Filter the records below for the word "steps". Copy each line that holds it.
[INPUT RECORDS — start]
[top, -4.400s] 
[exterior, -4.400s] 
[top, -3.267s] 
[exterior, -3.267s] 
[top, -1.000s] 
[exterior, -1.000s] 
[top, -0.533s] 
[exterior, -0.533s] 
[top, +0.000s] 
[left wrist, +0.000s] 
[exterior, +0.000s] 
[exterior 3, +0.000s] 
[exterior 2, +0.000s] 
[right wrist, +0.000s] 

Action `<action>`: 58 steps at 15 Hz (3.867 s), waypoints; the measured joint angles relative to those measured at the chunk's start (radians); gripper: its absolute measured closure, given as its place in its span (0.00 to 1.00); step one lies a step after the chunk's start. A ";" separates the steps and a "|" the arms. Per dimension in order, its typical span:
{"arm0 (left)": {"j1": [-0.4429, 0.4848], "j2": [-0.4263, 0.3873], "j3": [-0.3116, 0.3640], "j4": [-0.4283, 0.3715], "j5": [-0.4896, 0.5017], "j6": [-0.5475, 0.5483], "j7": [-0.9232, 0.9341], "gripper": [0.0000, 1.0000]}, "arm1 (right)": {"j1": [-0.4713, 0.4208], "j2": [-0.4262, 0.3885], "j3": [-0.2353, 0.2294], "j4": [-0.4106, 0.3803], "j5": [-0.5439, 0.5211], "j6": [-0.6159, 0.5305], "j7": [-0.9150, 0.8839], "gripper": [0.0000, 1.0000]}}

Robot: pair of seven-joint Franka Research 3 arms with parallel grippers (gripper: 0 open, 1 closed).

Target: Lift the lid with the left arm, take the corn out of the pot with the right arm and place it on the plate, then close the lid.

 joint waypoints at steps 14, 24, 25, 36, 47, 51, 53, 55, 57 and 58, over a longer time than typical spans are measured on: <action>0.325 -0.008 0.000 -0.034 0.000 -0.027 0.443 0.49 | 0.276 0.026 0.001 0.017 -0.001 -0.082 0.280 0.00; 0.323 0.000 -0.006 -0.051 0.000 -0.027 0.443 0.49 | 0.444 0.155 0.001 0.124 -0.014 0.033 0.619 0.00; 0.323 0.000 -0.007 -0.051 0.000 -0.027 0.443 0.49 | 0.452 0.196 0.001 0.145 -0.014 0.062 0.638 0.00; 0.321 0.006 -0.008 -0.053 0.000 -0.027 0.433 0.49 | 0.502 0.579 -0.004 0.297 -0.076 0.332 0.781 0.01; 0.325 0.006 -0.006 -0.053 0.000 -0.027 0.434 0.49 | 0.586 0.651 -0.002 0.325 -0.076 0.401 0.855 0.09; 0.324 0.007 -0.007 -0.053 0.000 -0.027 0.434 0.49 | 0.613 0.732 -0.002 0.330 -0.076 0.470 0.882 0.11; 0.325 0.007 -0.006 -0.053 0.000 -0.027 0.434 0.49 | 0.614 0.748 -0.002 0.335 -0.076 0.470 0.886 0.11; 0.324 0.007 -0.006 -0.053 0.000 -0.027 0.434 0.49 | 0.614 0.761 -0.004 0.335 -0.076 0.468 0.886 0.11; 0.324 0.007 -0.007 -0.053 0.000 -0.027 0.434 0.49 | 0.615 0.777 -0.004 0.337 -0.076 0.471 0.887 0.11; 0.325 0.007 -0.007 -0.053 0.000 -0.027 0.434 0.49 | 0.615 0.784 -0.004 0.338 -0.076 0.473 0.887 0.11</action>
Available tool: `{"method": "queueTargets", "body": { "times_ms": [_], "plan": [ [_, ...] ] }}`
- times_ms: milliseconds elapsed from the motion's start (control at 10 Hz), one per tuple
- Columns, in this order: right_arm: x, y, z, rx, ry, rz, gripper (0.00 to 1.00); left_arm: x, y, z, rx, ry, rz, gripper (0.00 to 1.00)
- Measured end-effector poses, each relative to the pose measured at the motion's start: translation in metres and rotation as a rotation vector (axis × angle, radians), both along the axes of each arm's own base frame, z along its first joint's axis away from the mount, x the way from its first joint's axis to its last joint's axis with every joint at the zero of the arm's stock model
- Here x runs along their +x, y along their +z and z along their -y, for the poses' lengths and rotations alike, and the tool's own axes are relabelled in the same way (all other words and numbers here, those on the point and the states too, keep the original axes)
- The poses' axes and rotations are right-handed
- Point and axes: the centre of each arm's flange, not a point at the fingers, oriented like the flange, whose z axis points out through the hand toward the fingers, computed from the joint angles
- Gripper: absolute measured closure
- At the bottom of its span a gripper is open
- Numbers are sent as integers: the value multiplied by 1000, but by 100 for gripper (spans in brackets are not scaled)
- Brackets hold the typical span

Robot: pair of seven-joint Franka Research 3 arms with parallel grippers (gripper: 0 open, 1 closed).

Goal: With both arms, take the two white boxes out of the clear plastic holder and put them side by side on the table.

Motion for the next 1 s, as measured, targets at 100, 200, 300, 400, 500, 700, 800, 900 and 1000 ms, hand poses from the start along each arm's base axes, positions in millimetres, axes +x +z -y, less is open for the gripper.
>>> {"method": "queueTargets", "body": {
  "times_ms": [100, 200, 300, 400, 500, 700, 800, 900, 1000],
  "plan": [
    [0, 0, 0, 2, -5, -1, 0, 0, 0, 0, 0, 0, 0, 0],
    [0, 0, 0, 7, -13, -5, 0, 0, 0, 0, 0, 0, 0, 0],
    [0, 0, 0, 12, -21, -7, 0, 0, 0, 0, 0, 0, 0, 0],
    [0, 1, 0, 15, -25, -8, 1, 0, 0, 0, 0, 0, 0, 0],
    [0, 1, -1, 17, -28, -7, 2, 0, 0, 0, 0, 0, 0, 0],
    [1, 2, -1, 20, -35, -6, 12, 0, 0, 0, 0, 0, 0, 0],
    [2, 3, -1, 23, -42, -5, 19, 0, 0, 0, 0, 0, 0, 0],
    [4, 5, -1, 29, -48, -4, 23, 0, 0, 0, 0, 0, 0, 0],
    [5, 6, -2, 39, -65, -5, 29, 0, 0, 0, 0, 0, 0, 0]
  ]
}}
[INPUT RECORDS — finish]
### ANSWER SECTION:
Action `<action>`: 58 steps at 15 Hz (3.867 s), waypoints; the measured joint angles relative to those measured at the chunk's start (radians); gripper: its absolute measured closure, given as its place in its span (0.00 to 1.00); step one lies a step after the chunk's start. A ";" separates the steps and a "|" the arms. Per dimension in order, its typical span:
 joint waypoints at steps 14, 24, 25, 36, 47, 51, 53, 55, 57 and 58, over a longer time than typical spans are measured on: <action>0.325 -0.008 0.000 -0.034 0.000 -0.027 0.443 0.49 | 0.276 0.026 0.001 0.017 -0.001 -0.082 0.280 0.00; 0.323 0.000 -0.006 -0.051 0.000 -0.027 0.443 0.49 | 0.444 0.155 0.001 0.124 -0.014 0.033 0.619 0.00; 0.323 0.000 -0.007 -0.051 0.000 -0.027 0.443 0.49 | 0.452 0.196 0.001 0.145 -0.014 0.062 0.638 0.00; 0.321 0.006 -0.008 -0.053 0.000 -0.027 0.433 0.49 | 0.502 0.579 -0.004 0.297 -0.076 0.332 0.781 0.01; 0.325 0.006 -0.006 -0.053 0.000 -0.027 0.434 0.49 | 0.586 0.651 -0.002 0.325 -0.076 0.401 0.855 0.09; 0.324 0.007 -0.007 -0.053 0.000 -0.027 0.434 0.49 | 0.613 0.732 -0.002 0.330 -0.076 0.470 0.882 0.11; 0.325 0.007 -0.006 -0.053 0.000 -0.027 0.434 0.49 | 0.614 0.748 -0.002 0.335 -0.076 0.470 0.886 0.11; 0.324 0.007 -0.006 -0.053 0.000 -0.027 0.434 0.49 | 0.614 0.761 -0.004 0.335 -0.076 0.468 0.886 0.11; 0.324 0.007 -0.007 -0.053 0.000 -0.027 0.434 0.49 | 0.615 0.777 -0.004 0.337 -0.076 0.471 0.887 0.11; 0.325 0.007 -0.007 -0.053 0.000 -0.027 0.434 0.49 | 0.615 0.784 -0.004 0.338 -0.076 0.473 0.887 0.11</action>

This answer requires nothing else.